** TO DO **
Among the entries below, one stretch runs from the line that contains "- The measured" through the line that contains "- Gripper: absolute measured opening". Repeat that stretch exactly, ends included, and only that.

** AVAILABLE RECORDS **
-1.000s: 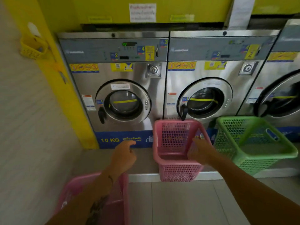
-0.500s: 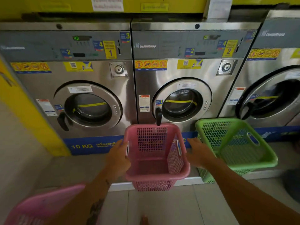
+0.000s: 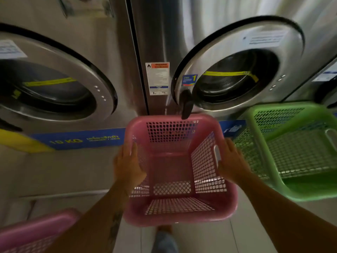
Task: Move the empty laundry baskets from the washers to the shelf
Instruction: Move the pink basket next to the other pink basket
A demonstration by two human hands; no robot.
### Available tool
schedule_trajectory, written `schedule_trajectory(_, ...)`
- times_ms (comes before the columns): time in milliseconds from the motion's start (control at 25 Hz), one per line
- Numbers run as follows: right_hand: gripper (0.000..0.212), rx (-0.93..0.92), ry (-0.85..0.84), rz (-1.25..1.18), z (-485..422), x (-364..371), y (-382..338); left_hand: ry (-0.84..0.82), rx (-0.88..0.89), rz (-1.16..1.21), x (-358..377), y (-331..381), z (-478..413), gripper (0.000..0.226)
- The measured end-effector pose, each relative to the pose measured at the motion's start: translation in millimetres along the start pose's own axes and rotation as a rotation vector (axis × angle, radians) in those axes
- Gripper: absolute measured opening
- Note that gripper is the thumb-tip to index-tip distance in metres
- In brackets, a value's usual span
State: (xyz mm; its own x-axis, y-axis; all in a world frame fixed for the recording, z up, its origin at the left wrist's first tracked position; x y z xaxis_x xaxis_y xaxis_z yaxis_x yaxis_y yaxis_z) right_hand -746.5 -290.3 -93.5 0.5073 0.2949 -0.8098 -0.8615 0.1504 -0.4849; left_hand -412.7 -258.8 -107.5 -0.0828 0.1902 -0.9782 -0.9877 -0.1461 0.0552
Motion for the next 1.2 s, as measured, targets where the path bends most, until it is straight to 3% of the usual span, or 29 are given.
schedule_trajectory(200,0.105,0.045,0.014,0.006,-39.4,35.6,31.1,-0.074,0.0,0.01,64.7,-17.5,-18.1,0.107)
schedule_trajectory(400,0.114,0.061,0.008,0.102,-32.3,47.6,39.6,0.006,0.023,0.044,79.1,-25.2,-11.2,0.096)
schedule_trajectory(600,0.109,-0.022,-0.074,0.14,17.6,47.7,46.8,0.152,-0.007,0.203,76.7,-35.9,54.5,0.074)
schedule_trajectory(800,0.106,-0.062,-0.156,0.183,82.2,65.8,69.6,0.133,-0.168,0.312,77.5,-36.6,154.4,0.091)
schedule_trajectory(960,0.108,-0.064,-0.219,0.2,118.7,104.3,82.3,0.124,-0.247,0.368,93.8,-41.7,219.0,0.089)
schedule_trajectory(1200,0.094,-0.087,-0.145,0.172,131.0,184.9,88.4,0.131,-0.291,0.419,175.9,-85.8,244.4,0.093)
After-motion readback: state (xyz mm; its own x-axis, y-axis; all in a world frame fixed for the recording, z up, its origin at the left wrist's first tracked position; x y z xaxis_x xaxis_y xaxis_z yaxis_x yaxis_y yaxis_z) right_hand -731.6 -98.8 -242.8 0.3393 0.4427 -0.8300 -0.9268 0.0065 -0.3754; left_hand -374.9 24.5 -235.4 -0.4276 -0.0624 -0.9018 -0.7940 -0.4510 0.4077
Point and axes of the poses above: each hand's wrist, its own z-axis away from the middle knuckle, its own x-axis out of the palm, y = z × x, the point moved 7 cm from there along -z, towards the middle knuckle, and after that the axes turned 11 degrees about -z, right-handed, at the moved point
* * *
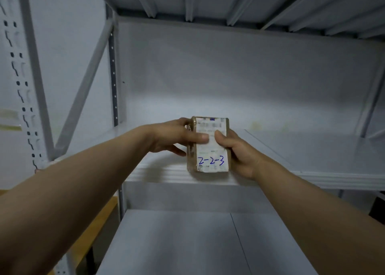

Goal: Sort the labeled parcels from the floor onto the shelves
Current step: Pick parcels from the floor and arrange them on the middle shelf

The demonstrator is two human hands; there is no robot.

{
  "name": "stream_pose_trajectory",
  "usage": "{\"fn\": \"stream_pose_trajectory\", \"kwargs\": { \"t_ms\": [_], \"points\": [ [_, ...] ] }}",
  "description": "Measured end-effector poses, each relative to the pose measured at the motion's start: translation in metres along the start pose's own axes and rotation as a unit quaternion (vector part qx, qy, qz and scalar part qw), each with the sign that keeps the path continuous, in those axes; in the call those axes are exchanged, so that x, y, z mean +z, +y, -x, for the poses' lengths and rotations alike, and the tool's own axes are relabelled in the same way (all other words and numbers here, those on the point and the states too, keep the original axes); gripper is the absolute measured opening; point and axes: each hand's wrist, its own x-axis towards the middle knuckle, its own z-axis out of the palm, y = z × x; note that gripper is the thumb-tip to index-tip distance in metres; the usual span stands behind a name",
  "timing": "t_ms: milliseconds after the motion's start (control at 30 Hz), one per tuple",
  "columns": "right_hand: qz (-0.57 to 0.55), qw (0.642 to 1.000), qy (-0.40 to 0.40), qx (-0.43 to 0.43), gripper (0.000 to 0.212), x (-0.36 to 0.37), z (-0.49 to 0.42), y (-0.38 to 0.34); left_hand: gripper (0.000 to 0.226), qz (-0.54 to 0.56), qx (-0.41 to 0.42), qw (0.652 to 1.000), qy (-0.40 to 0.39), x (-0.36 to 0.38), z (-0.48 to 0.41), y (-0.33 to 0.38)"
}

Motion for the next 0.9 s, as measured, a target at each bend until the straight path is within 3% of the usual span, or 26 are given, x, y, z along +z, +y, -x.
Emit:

** TASK OUTPUT **
- The measured end-effector pose, each relative to the pose measured at the motion's start: translation in millimetres along the start pose's own axes and rotation as a rotation vector (axis × angle, radians) in those axes
- Gripper: absolute measured opening

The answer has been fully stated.